Let's break down the Turkish Get-Up into its individual steps to better understand the mechanics of this transformative exercise:
Starting Position: Lie on your back with your knees bent and feet flat on the floor. Hold the weight of your choice in one hand, fully extended above your shoulder. Your arm should be perpendicular to the floor, and your gaze fixed on the weight.
The Roll: Begin by rolling onto your side, keeping the weight extended overhead throughout the movement.
One Hand to Palm: Use your free hand to prop yourself up on your elbow on the same side as the bent knee. In this position, your weight-bearing hand is on the ground, and you resemble a seated position.
The Bridge: Push off the ground with your free foot, driving your hips upwards. Your weight-bearing arm remains extended overhead. At this point, your body should form a straight line from your shoulder to your knee.
Leg Sweep: As you bridge up, swing your straight leg back, creating a tripod with your hand and two feet. Your weight should be balanced on your hand and the ball of your foot on the opposite side.

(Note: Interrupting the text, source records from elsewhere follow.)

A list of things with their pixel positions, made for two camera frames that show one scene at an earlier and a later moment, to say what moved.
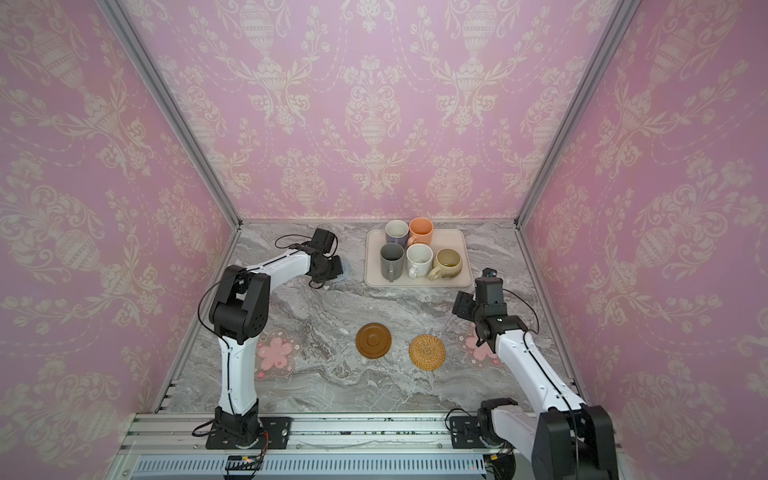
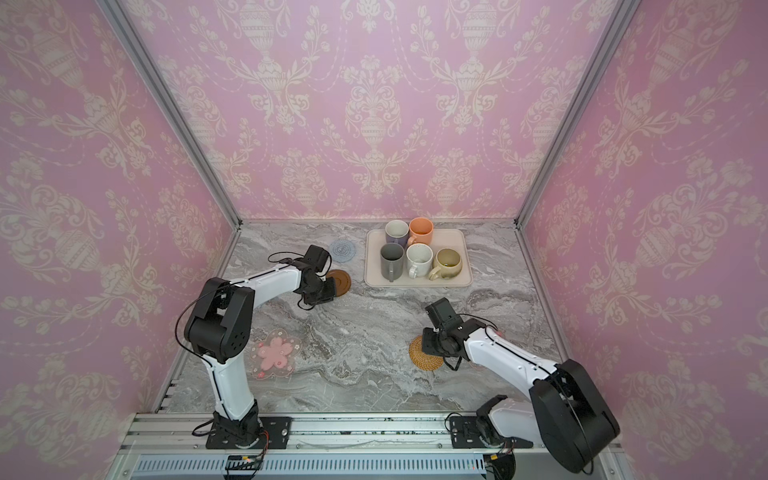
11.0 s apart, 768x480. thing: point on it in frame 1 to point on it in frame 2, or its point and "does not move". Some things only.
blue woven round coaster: x=346 y=273 to x=342 y=250
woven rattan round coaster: x=427 y=352 does not move
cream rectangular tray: x=442 y=238 does not move
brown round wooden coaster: x=373 y=340 to x=342 y=281
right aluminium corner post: x=588 y=88 does not move
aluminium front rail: x=327 y=435 does not move
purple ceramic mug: x=397 y=231 does not move
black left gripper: x=335 y=260 to x=329 y=296
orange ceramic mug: x=421 y=231 does not move
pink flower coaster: x=275 y=353 does not move
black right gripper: x=466 y=306 to x=433 y=344
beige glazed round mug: x=447 y=264 does not move
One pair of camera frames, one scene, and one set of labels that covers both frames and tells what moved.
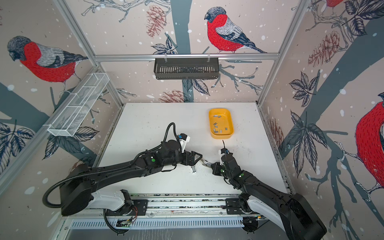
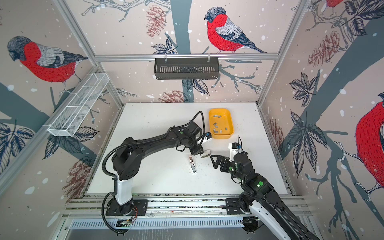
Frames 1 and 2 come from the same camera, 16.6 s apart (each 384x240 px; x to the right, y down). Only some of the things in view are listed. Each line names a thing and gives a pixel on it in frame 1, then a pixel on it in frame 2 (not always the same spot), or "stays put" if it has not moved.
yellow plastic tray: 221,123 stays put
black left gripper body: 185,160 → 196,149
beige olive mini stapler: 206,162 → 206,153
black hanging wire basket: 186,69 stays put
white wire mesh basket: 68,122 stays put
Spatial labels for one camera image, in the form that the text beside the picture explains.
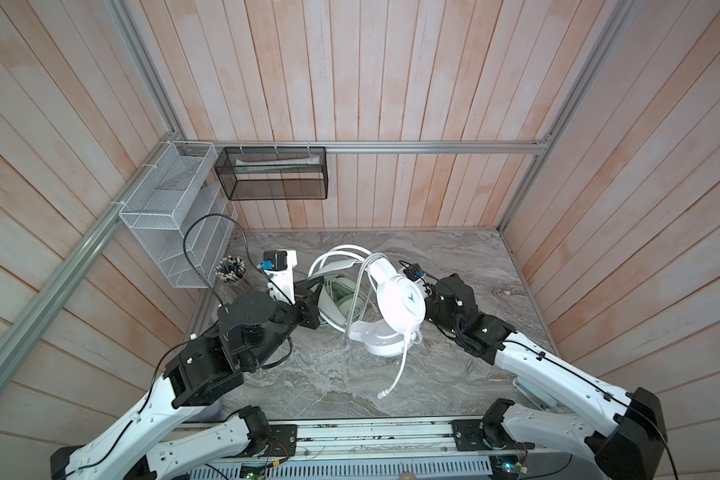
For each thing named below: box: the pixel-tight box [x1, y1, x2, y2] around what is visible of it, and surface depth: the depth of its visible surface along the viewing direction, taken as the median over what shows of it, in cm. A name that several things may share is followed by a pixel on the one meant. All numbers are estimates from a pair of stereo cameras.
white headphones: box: [308, 244, 427, 357], surface depth 47 cm
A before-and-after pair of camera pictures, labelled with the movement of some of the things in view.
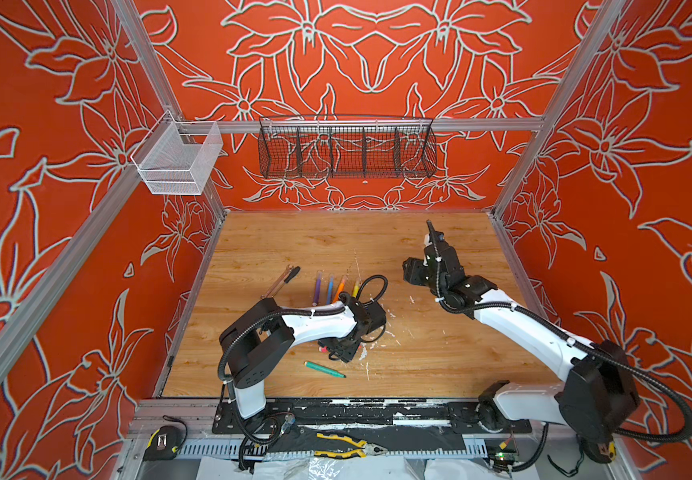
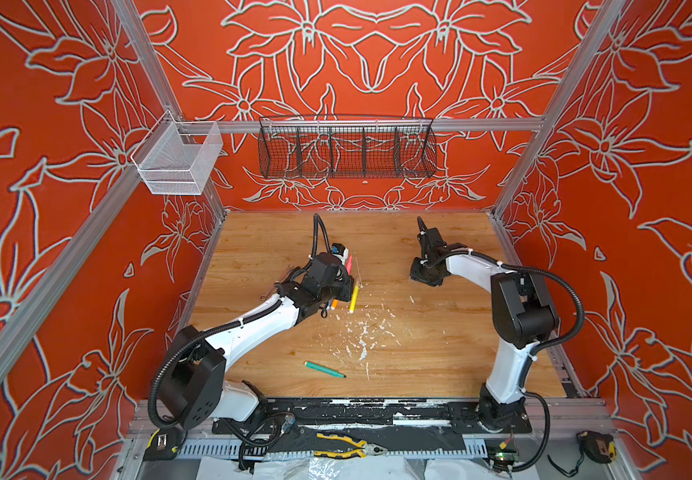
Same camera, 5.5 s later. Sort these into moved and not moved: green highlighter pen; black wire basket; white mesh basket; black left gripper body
Moved: black left gripper body
Not moved: white mesh basket; green highlighter pen; black wire basket
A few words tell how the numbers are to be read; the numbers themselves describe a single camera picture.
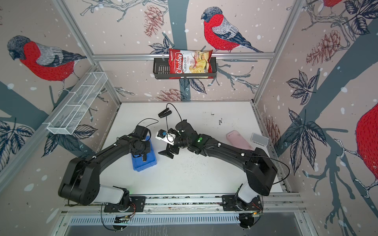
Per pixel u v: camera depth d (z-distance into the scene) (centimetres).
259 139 98
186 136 59
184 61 88
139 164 85
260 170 43
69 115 73
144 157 87
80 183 42
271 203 74
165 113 110
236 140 98
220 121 110
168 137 61
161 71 94
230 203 73
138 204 74
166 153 65
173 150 67
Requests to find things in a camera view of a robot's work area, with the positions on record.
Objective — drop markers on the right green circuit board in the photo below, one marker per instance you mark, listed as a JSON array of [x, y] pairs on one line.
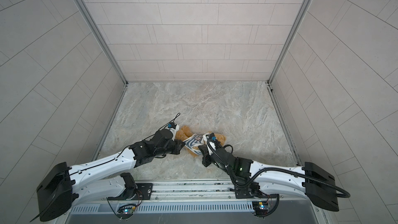
[[260, 208]]

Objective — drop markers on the left green circuit board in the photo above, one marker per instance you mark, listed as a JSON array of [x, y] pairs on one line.
[[127, 209]]

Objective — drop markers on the green circuit board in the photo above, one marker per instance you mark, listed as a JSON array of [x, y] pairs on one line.
[[127, 209], [260, 208]]

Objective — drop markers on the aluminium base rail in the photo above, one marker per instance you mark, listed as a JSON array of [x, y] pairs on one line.
[[209, 189]]

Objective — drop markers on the tan plush teddy bear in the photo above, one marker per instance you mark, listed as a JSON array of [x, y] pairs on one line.
[[184, 132]]

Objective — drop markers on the white ventilation grille strip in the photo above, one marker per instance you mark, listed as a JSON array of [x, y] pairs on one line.
[[168, 207]]

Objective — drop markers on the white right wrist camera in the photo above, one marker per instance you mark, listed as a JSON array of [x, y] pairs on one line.
[[212, 142]]

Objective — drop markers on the aluminium corner post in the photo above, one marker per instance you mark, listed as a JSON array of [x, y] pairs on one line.
[[99, 37], [295, 27]]

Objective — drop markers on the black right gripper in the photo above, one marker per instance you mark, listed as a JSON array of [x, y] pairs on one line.
[[205, 158]]

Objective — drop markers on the blue white striped knit sweater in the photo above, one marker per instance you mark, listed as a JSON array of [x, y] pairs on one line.
[[194, 142]]

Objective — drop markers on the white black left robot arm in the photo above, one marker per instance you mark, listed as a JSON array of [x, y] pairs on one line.
[[67, 186]]

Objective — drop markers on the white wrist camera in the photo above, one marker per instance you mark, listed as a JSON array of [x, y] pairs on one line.
[[173, 127], [212, 142]]

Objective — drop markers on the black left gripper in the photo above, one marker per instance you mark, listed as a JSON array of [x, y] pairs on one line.
[[179, 146]]

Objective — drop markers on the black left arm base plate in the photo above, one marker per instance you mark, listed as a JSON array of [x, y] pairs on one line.
[[142, 191]]

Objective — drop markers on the aluminium left corner post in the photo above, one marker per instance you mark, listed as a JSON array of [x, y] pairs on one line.
[[99, 37]]

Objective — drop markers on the aluminium right corner post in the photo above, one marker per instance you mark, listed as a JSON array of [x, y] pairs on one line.
[[295, 27]]

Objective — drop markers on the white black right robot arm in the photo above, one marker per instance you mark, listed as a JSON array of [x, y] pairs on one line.
[[252, 179]]

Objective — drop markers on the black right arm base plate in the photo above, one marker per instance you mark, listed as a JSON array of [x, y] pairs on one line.
[[252, 191]]

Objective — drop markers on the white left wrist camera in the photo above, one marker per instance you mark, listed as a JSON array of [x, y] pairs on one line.
[[173, 127]]

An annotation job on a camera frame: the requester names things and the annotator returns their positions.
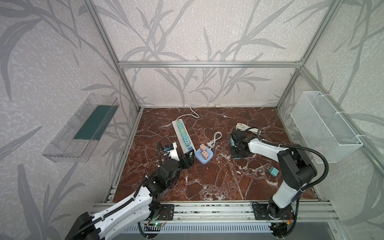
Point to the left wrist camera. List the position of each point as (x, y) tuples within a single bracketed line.
[(171, 152)]

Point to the clear plastic wall tray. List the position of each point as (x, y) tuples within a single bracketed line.
[(79, 137)]

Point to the teal power strip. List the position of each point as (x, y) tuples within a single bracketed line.
[(234, 152)]

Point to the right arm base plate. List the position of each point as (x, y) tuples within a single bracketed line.
[(263, 211)]

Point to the white wire mesh basket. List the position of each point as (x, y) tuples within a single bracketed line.
[(323, 128)]

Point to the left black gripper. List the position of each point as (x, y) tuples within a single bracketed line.
[(179, 161)]

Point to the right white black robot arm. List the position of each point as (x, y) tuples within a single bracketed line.
[(296, 167)]

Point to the pink plug cube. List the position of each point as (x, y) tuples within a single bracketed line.
[(203, 147), (205, 155)]

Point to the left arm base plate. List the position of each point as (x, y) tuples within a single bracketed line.
[(165, 212)]

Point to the long white pastel power strip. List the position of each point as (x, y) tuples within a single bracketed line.
[(181, 139)]

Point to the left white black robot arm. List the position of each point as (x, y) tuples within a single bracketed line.
[(141, 205)]

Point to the square blue power strip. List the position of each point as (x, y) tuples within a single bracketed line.
[(198, 155)]

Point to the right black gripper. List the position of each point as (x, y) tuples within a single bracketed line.
[(238, 147)]

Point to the aluminium front rail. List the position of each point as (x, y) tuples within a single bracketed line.
[(242, 212)]

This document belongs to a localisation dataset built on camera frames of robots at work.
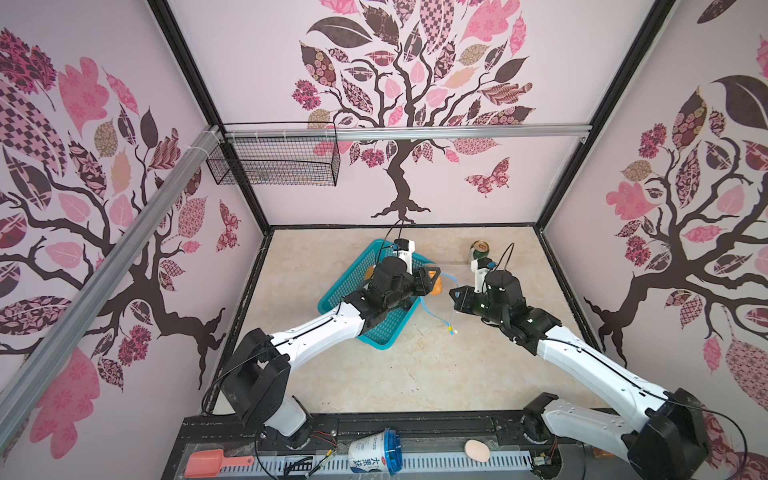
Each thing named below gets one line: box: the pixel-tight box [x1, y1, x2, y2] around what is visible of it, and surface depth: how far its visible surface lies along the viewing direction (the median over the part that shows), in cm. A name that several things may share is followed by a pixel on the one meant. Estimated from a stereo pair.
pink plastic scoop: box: [184, 450, 255, 479], surface depth 70 cm
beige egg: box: [464, 439, 490, 462], surface depth 71 cm
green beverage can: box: [471, 240, 490, 259], surface depth 102 cm
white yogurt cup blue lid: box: [348, 428, 403, 476], surface depth 66 cm
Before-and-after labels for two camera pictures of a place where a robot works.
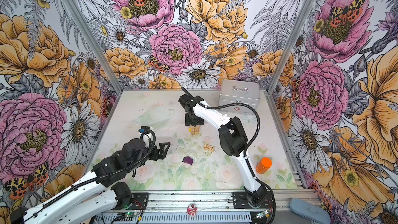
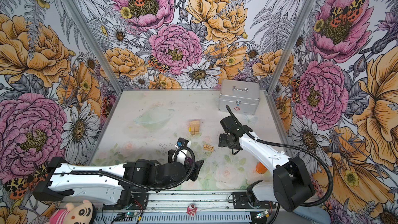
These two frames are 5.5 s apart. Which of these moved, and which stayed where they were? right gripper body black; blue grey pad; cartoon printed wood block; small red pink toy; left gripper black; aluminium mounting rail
Moved: right gripper body black; left gripper black
Stayed: cartoon printed wood block; small red pink toy; aluminium mounting rail; blue grey pad
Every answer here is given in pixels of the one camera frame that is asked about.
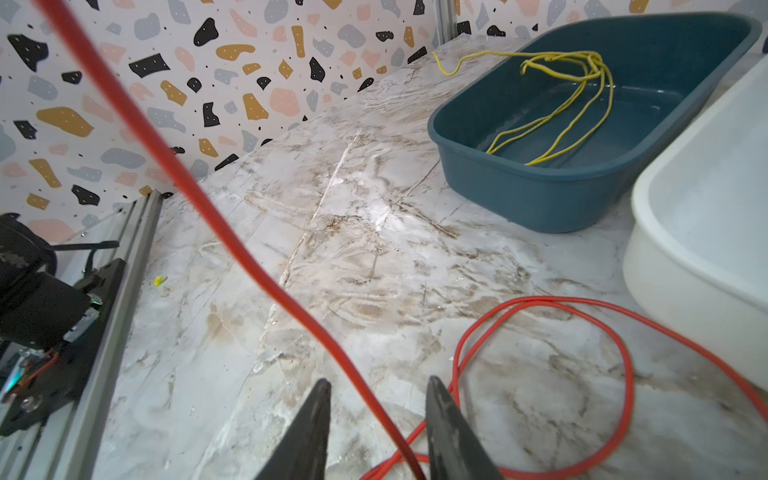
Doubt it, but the red cable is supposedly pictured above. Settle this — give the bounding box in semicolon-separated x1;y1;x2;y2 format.
32;0;768;480

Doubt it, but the white plastic bin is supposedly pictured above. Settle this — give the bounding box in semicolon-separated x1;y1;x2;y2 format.
623;61;767;387

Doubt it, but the teal plastic bin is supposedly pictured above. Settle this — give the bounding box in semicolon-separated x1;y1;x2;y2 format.
428;12;762;233

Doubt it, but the left frame post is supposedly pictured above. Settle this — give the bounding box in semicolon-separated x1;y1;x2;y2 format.
433;0;457;45

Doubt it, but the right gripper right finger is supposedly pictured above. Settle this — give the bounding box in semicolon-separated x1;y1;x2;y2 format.
425;376;502;480

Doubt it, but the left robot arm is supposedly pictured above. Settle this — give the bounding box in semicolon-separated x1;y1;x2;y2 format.
1;213;91;350

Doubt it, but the yellow cable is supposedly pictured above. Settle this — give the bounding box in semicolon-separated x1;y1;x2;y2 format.
431;49;616;167

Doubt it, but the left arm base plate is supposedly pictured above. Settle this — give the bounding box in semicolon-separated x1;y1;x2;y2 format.
1;259;126;436

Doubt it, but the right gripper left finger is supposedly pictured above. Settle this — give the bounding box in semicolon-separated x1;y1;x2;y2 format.
256;379;332;480

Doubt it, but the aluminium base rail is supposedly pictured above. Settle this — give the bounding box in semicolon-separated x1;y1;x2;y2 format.
1;192;163;479

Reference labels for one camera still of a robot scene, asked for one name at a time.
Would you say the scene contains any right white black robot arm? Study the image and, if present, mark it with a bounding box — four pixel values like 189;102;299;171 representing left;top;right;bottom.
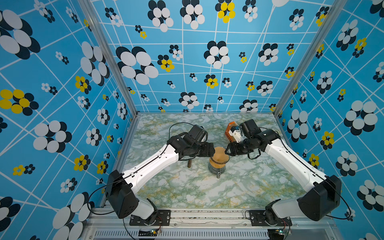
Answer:
225;120;342;225

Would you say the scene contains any right aluminium corner post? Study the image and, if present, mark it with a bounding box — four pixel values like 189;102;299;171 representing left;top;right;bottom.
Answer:
274;0;347;118

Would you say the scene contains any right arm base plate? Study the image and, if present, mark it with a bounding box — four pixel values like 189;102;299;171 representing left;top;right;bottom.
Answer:
245;210;292;228

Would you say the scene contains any aluminium corner post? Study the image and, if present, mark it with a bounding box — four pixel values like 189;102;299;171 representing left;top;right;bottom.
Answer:
79;0;138;118
274;0;347;118

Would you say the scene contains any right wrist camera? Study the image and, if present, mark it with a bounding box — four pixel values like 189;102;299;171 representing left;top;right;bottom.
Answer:
228;126;244;143

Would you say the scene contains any orange coffee filter pack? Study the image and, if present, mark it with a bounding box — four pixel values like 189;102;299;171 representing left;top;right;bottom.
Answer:
225;121;239;142

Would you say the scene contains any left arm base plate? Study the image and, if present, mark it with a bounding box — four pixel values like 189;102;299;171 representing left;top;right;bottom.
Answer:
129;210;172;227

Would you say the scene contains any green circuit board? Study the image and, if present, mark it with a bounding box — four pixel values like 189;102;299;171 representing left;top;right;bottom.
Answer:
268;229;290;240
138;230;161;237

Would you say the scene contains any aluminium front rail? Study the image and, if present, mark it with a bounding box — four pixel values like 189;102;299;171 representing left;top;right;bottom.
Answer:
81;208;343;240

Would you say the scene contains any clear glass dripper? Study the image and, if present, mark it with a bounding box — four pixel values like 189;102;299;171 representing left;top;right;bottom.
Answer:
210;152;230;165

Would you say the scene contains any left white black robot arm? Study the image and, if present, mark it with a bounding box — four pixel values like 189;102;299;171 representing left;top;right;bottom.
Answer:
105;125;215;220

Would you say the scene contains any left aluminium corner post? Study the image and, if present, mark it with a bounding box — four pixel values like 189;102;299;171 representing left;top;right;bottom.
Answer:
79;0;138;118

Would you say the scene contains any left green circuit board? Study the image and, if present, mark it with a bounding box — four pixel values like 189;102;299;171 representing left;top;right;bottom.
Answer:
138;230;161;237

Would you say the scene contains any right green circuit board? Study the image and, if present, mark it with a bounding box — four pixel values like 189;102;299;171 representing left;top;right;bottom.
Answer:
268;229;290;240

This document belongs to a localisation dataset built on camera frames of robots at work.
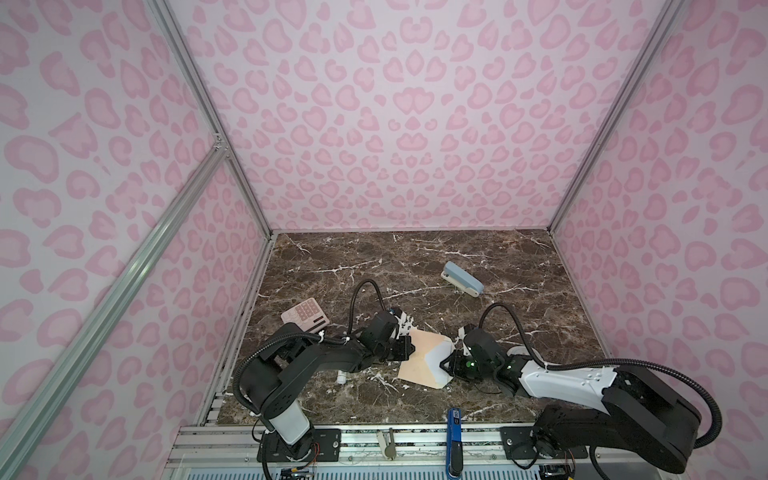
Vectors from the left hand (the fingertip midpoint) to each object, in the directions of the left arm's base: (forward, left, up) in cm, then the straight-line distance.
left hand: (418, 347), depth 88 cm
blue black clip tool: (-25, -7, +2) cm, 26 cm away
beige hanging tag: (-24, +9, +1) cm, 26 cm away
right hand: (-6, -6, +1) cm, 8 cm away
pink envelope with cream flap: (-5, -1, -1) cm, 5 cm away
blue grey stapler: (+22, -16, +2) cm, 28 cm away
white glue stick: (-8, +22, 0) cm, 23 cm away
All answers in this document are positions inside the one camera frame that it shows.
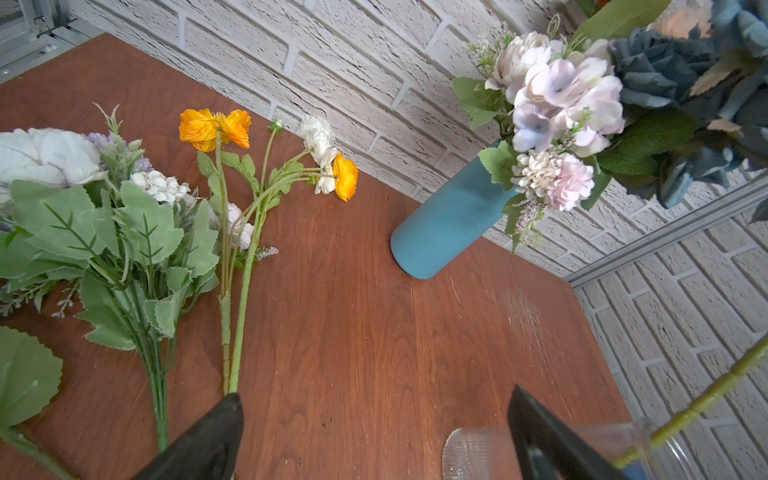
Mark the teal ceramic vase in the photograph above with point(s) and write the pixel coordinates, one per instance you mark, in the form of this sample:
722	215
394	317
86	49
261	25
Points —
448	222

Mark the yellow white poppy stem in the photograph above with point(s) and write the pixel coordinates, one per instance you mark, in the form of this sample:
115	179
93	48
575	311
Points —
243	192

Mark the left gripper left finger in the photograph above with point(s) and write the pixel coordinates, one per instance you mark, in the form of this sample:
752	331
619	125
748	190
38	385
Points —
207	450

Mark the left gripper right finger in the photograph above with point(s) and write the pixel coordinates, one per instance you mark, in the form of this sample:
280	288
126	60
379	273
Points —
546	448

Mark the white pink flower bunch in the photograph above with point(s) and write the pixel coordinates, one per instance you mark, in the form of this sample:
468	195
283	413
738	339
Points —
136	247

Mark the red gerbera flower stem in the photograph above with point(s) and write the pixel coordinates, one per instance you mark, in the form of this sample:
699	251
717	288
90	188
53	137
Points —
30	378

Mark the peach rose flower stem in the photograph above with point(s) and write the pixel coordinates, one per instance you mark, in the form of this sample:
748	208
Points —
681	17

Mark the blue hydrangea flower stem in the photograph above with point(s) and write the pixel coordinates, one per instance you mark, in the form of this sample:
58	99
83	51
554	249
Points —
715	392

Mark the white lilac flower bouquet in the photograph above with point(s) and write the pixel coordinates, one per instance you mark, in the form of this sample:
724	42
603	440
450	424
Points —
556	101

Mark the dusty blue flower stem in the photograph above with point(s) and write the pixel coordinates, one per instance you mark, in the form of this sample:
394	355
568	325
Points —
697	102

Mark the clear ribbed glass vase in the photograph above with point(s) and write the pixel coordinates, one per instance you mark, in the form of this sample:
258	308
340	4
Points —
598	451

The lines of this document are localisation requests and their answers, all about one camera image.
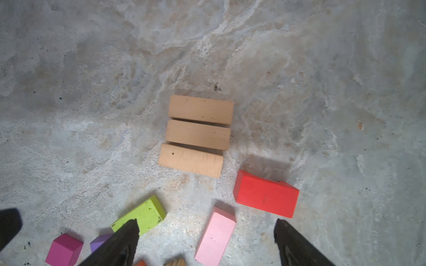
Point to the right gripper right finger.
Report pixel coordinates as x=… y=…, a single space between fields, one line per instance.
x=295 y=249

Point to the pink block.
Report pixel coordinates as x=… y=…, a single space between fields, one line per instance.
x=216 y=237

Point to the natural wood long block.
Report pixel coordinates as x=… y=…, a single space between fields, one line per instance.
x=190 y=160
x=207 y=136
x=201 y=109

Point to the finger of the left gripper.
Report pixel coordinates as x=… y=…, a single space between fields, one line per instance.
x=10 y=225

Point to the orange block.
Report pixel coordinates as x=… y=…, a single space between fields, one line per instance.
x=141 y=263

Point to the small natural wood cube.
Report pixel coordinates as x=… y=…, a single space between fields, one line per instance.
x=176 y=262

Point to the red arch block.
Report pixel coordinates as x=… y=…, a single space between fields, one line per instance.
x=279 y=198

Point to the lime green block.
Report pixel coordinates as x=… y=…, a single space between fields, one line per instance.
x=147 y=215

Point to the magenta cube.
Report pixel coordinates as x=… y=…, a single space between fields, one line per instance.
x=64 y=251

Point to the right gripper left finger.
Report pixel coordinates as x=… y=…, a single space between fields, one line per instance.
x=119 y=249

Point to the purple cube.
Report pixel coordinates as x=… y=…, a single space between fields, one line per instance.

Lunge Position: From the tripod position, push through your hand and foot to move into a kneeling lunge position. Keep the weight overhead and maintain a tight core.
Stand Up: Complete the TGU by pushing off the ground and standing up fully while still holding the weight overhead. Remember to maintain proper form and stability throughout this phase.
Reverse the Movements: To return to the starting position, reverse the steps you took to come up. Step back into the lunge position, sweep the leg through, drop down to your hand and hip, and then lower your upper body back to the floor, ending in the starting position.